*Work instruction*.
Search the material below for the word "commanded" and copy every line in which it occurs.

■ ■ ■ ■

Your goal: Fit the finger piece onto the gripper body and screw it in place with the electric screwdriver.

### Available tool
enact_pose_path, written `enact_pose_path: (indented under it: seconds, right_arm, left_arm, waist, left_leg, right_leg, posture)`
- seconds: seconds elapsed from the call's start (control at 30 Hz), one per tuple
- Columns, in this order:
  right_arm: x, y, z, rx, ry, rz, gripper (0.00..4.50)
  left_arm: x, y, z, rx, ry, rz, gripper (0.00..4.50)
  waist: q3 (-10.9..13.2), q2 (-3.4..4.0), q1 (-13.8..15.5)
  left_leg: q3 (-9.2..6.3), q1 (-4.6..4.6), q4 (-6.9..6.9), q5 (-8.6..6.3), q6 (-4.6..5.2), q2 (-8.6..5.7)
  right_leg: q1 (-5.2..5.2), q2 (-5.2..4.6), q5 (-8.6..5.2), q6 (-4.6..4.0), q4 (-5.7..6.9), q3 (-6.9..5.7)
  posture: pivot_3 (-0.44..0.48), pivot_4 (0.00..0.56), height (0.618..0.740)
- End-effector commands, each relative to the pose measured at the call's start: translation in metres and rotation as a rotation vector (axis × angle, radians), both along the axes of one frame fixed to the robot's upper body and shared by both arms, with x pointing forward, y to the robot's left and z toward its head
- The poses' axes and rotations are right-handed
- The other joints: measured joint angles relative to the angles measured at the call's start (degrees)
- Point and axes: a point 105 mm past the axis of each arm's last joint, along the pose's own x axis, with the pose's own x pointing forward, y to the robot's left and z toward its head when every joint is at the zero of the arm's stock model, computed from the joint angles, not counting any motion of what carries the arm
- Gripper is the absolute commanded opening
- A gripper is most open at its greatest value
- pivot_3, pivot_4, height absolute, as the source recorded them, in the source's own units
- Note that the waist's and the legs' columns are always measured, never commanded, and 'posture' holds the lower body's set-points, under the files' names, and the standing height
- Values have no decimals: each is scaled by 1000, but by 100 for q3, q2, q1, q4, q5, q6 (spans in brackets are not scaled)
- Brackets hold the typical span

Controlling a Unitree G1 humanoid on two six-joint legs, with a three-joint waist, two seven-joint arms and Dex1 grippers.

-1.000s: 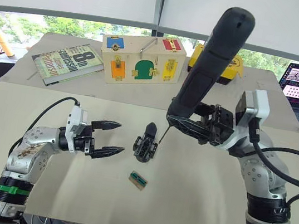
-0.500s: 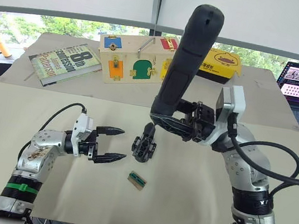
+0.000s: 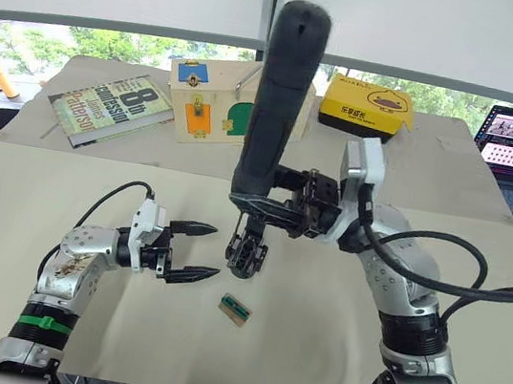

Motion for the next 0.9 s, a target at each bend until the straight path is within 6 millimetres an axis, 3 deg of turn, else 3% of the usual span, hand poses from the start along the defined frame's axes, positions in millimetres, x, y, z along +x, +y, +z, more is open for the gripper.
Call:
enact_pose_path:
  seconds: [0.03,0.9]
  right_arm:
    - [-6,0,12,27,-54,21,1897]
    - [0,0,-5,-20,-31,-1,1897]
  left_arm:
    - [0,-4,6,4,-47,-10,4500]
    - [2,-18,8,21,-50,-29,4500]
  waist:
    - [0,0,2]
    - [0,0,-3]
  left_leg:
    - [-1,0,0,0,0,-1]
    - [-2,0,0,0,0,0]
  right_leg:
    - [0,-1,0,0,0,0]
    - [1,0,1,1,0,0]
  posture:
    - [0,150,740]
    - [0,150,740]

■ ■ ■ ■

*Exercise solution*.
- Gripper is the absolute commanded opening
- Note that the waist's and the legs' columns are always measured, never commanded, and 'posture' holds the lower body's set-points, under the files' names, and the standing height

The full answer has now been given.